*Required action*: The whole listing below must be printed again exactly, images excluded.

*The records*:
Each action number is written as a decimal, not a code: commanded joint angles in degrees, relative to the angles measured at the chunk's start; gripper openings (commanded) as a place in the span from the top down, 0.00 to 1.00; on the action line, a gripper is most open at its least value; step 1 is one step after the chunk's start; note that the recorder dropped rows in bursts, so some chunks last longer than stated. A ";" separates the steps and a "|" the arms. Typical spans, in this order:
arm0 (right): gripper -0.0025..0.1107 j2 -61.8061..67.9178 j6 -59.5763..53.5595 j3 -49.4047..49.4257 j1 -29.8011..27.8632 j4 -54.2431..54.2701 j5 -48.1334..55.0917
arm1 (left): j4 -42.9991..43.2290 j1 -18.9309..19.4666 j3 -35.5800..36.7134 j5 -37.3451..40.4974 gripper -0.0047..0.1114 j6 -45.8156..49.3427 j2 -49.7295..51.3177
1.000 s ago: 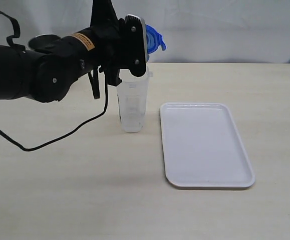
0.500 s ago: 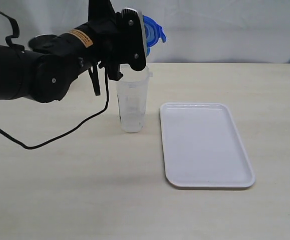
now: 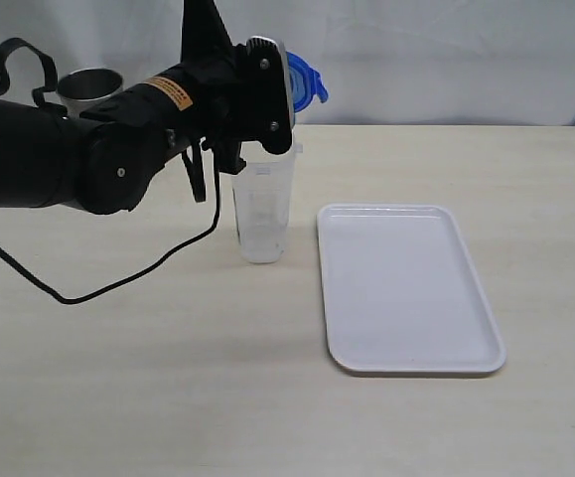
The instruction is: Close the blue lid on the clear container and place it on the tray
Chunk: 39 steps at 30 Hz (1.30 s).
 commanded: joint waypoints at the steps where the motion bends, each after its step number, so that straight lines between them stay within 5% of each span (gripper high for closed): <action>1: 0.94 -0.23 -0.02 0.21 -0.35 0.01 -0.45 | -1.18 -0.12 0.19 -0.56 0.96 -0.73 0.00; 18: 0.94 -0.23 -0.02 0.21 -0.35 0.01 -0.45 | -2.51 -0.12 0.19 -2.91 0.96 -3.39 -0.72; 31: 0.94 -0.23 -0.02 0.21 -0.35 0.01 -0.45 | -3.86 -0.12 0.19 2.33 0.96 -3.39 -0.72; 39: 0.94 -0.23 -0.02 0.21 -0.35 0.01 -0.45 | -4.27 -0.12 0.19 -5.39 0.96 -3.70 -2.36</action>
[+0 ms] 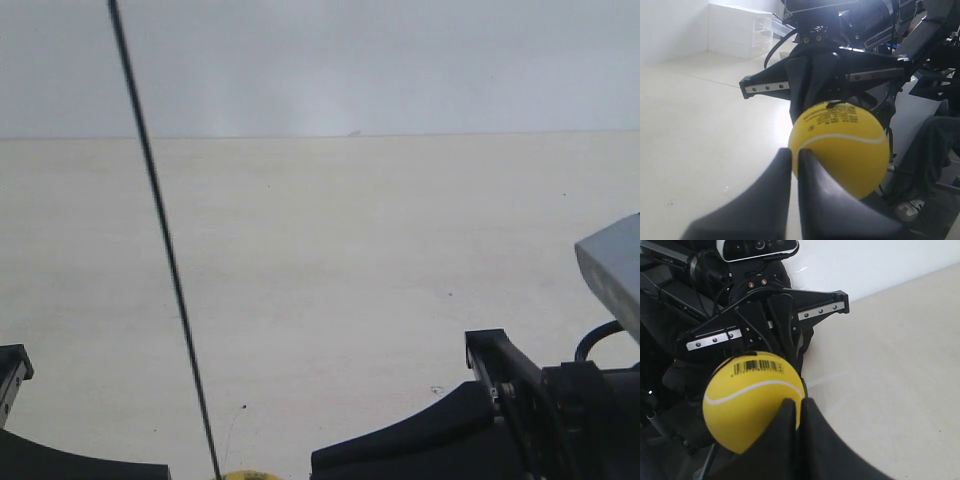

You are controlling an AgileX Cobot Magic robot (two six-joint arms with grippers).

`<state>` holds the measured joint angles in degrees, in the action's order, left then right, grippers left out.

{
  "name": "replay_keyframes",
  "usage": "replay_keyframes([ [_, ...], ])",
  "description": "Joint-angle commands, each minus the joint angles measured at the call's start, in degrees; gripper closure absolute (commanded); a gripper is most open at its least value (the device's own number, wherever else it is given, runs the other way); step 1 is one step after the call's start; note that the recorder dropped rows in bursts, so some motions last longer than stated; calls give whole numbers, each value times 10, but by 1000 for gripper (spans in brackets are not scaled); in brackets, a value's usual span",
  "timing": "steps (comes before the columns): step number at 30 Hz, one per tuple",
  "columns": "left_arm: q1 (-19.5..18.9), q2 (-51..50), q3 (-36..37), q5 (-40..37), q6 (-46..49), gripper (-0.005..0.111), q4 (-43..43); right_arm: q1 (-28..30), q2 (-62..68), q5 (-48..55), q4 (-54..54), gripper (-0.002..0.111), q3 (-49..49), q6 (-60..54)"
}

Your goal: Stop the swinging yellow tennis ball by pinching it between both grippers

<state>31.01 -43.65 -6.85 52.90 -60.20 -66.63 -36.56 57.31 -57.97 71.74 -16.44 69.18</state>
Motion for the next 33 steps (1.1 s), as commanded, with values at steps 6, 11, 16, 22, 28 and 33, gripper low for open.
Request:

*The completed task*:
Each action number is written as a decimal, not a code: commanded joint angles in degrees, relative to the angles measured at the chunk's start; gripper openings (commanded) as a place in the span from the top down, 0.00 to 1.00; on the action line, a gripper is most open at its least value; step 1 is one step after the chunk's start; note that the recorder dropped rows in bursts, so some chunks last longer than stated. A ";" separates the steps and a "|" the arms. Typical spans, in this order:
arm0 (right): gripper -0.0025..0.1107 j2 -61.8061..67.9178 j6 -59.5763..53.5595 j3 -49.4047..49.4257 j1 -29.8011..27.8632 j4 -54.2431..54.2701 j5 -48.1334..55.0917
arm1 (left): j4 -42.9991..43.2290 j1 -18.9309..19.4666 j3 -35.5800..36.7134 j5 -37.3451..40.4974 gripper -0.0047..0.1114 j6 -45.8156..49.3427 j2 -49.7295..51.3177
1.000 s ago: 
0.500 s ago: 
now: 
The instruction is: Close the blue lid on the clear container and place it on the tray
Chunk: 39 steps at 30 Hz (1.30 s).
 commanded: joint waypoints at the steps where the motion bends, each after its step number, so that straight lines between them stay within 5% of each span (gripper high for closed): <action>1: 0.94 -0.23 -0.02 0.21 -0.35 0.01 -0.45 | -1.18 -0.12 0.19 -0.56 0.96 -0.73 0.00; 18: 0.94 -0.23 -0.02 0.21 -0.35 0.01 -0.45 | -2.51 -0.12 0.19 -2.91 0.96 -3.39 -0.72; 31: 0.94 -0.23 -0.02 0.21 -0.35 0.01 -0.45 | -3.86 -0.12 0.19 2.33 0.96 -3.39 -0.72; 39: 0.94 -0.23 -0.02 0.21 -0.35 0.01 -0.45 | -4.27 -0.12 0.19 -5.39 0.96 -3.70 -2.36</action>
[+0 ms] 

You are controlling an AgileX Cobot Magic robot (two six-joint arms with grippers).

`<state>` holds the measured joint angles in degrees, in the action's order, left then right, grippers left out.

{
  "name": "replay_keyframes",
  "usage": "replay_keyframes([ [_, ...], ])",
  "description": "Joint-angle commands, each minus the joint angles measured at the call's start, in degrees; gripper closure absolute (commanded); a gripper is most open at its least value (the device's own number, wherever else it is given, runs the other way); step 1 is one step after the call's start; note that the recorder dropped rows in bursts, so some motions last longer than stated; calls give whole numbers, each value times 10, but by 1000 for gripper (spans in brackets are not scaled); in brackets, a value's usual span",
  "timing": "steps (comes before the columns): step number at 30 Hz, one per tuple",
  "columns": "left_arm: q1 (-19.5..18.9), q2 (-51..50), q3 (-36..37), q5 (-40..37), q6 (-46..49), gripper (-0.005..0.111), q4 (-43..43); right_arm: q1 (-28..30), q2 (-62..68), q5 (-48..55), q4 (-54..54), gripper (-0.002..0.111), q3 (-49..49), q6 (-60..54)"
}

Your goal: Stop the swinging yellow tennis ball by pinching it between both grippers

<state>31.01 -43.65 -6.85 52.90 -60.20 -66.63 -36.56 57.31 -57.97 71.74 -16.44 69.18</state>
Motion for the next 33 steps (1.1 s), as commanded, with values at steps 6, 11, 16, 22, 28 and 33, gripper low for open.
Request:

The requested output has been produced.